Key Projects
Network Validation Platform (Pre- and Post-Change Automation)
- Built a pre- and post-change validation automation system to assess change, upgrade, RMA, and refresh activities across Cisco NX-OS, IOS, and IOS XE devices, ensuring network resiliency and service continuity.
- Automated collection of canonical device snapshots (routing tables, ARP/ND, STP, interface states, error counters) and implemented subnet reachability checks with fan-out pings.
- Aggregated utilization metrics (interfaces, CPU, memory) pre- and post-change, enabling detection of regression trends at scale.
- Integrated AI-driven summarization to highlight diffs and anomalies (e.g., missing VLANs, neighbor changes, error growth) while preserving full evidence-backed reports.
- Reduced validation efforts from weeks of manual comparison to a 10-minute automated review, cutting engineering costs and preventing "quiet failures" often missed by manual checks.
- Expanded coverage beyond upgrades to include switch RMAs and refreshes, normalizing OS/version discrepancies and enabling reliable device-to-device comparisons.
Automated Network Device Certification Platform
- Designed and implemented a certification automation system for Cisco NX-OS, IOS, and IOS XE devices, replacing a manual, weeks-long contractor process with a repeatable workflow executed in minutes.

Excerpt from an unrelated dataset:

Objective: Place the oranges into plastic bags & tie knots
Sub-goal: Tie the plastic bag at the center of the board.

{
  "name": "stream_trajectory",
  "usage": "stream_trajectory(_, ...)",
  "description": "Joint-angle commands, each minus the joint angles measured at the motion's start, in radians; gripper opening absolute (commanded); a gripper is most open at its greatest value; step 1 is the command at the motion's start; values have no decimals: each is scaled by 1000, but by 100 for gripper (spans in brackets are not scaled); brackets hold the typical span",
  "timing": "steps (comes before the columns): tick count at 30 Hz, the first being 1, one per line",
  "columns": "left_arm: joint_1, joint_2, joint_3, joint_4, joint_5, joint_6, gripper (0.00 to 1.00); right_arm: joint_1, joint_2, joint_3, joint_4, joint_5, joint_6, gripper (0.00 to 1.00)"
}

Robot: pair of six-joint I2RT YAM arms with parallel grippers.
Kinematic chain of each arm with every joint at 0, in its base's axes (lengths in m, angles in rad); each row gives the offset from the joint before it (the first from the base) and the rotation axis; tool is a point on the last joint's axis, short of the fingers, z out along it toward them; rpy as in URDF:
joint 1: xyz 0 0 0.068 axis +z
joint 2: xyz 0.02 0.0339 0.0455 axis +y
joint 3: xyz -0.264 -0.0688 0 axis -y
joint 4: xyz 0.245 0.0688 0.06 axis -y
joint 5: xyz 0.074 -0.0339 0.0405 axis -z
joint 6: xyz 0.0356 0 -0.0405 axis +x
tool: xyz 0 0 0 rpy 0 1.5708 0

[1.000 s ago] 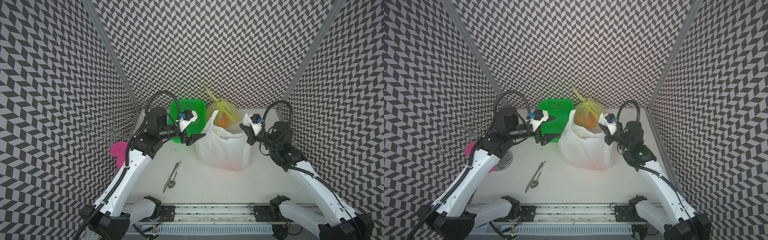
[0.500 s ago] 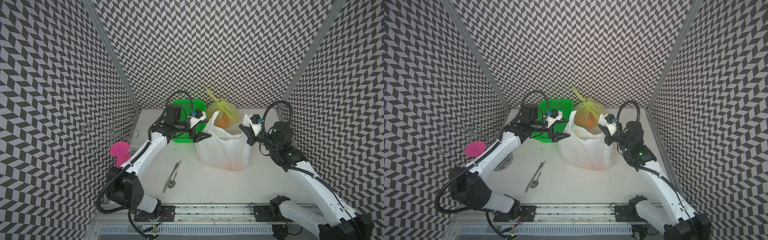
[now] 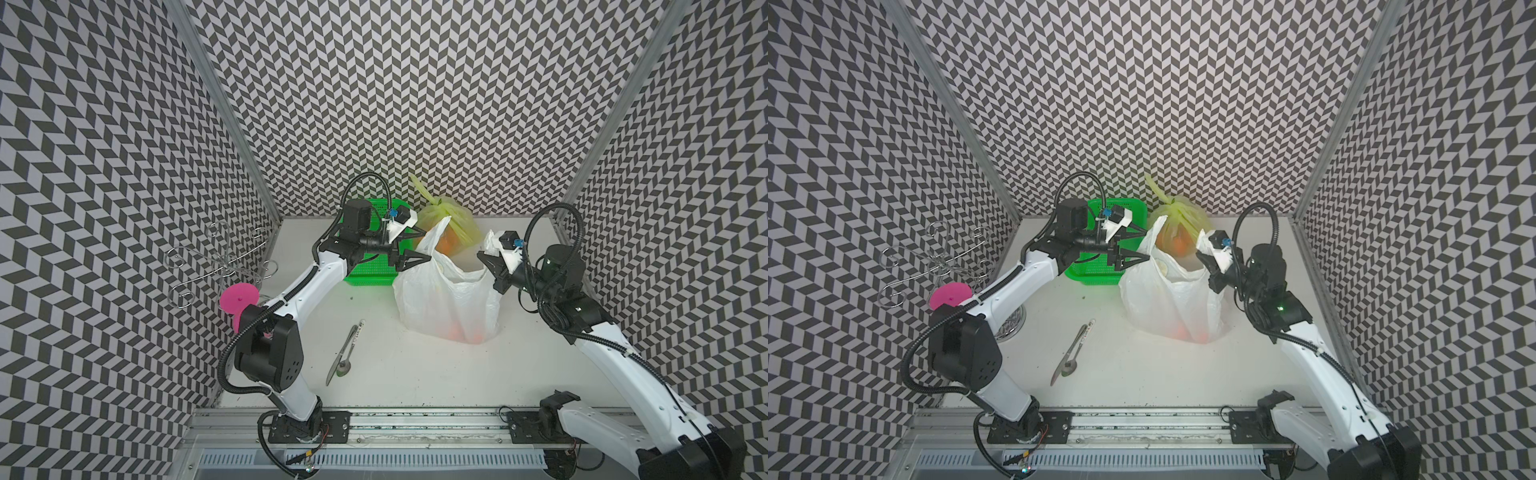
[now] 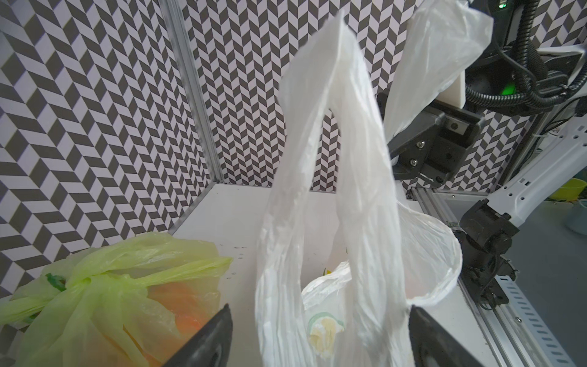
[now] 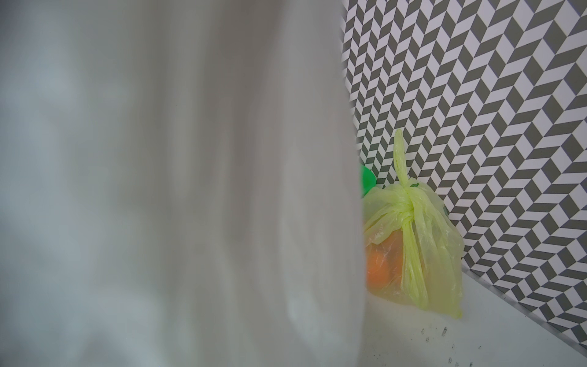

- Built a PDF ingestion pipeline to extract test details from multi-page documents, leveraging prompt chaining + RAG techniques to normalize and reformat data into structured markdown.
- Automated test case generation by dynamically creating pytest scripts with PyShark and testbed YAML files, enabling scalable and repeatable validation.
- Integrated Allure-pytest reporting to deliver visual, versioned certification reports with full traceability, improving transparency and audit readiness for stakeholders.
- Collaborated with network teams to gather real-world test data and validate performance at scale, ensuring reliability across enterprise-grade device environments.
- Achieved significant operational impact: eliminated contractor costs, standardized certification quality, accelerated onboarding (weeks → minutes), and delivered board-ready compliance reports.
AI-Driven Multi-Agent Workflow Platform for Network Operations
- Engineered a multi-agent architecture with LangGraph, where a supervisor agent orchestrates domain-specific sub-agents to handle monitoring, troubleshooting, and automation tasks.
- Developed an agentic workflow pipeline that enabled dynamic tool invocation and intelligent decision-making, reducing manual troubleshooting time by 40%.
- Automated repetitive network operations through AI-driven workflows, improving operational efficiency and reducing human error.
- Delivered a scalable full-stack chatbot solution (FastAPI, Kafka, MongoDB, React, TypeScript) that streamlined collaboration across teams and accelerated issue resolution.
Network Topology Mapping & Visibility Platform
- Built a network topology platform to provide real-time visibility of device interconnections, enabling teams to predict impact zones and mitigate risks during change management and troubleshooting.
- Designed Airflow DAGs to schedule daily data collection from multiple enterprise sources, ensuring up-to-date visibility into network device states.
- Developed a progressive data collection and mapping workflow (device-by-device ingestion) to avoid heavy data loads, improving pipeline efficiency and system performance.
- Integrated Neo4j graph database for storing and visualizing device relationships, empowering operations teams to quickly identify dependency chains and potential points of failure.
- Improved incident resolution speed and enhanced proactive change verification, reducing downtime risks and operational costs.
Enterprise Data Platform MVP
- Architected and delivered a scalable data platform to empower enterprises with faster, data-driven decision-making.
- Designed and implemented ETL pipelines using Kafka and Airflow to extract and transform metrics from Postgres Enterprise Management, Grafana, and Dynatrace, storing results in AWS S3 for downstream analytics.
- Built real-time monitoring and visualization dashboards in Grafana, reducing data access latency by 35% and enabling proactive system insights.
- Improved data reliability and operational visibility, allowing stakeholders to identify anomalies faster and optimize infrastructure performance.
Real-Time Chatbot with LLM RAG
- Developed a real-time chatbot platform to streamline daily network operations such as executing multi-command SSH tasks, validating system upgrades, and searching devices across tools like ExtraHop, MyOps, DataWarehouse, NetBrain, and Cisco ACI.
- Refactored a monolithic architecture into modular microservices, introducing Kafka-based event-driven communication to enhance scalability and system reliability.
- Implemented MongoDB caching to avoid redundant processing and event triggers, cutting operational costs by reducing repeated queries and resource usage.
- Integrated WebSocket-based notifications across platforms (Webex, Slack), enabling faster updates and improved collaboration during live network changes.
- Delivered a robust automation framework that reduced manual troubleshooting efforts, accelerated change validation, and improved operational efficiency for network teams.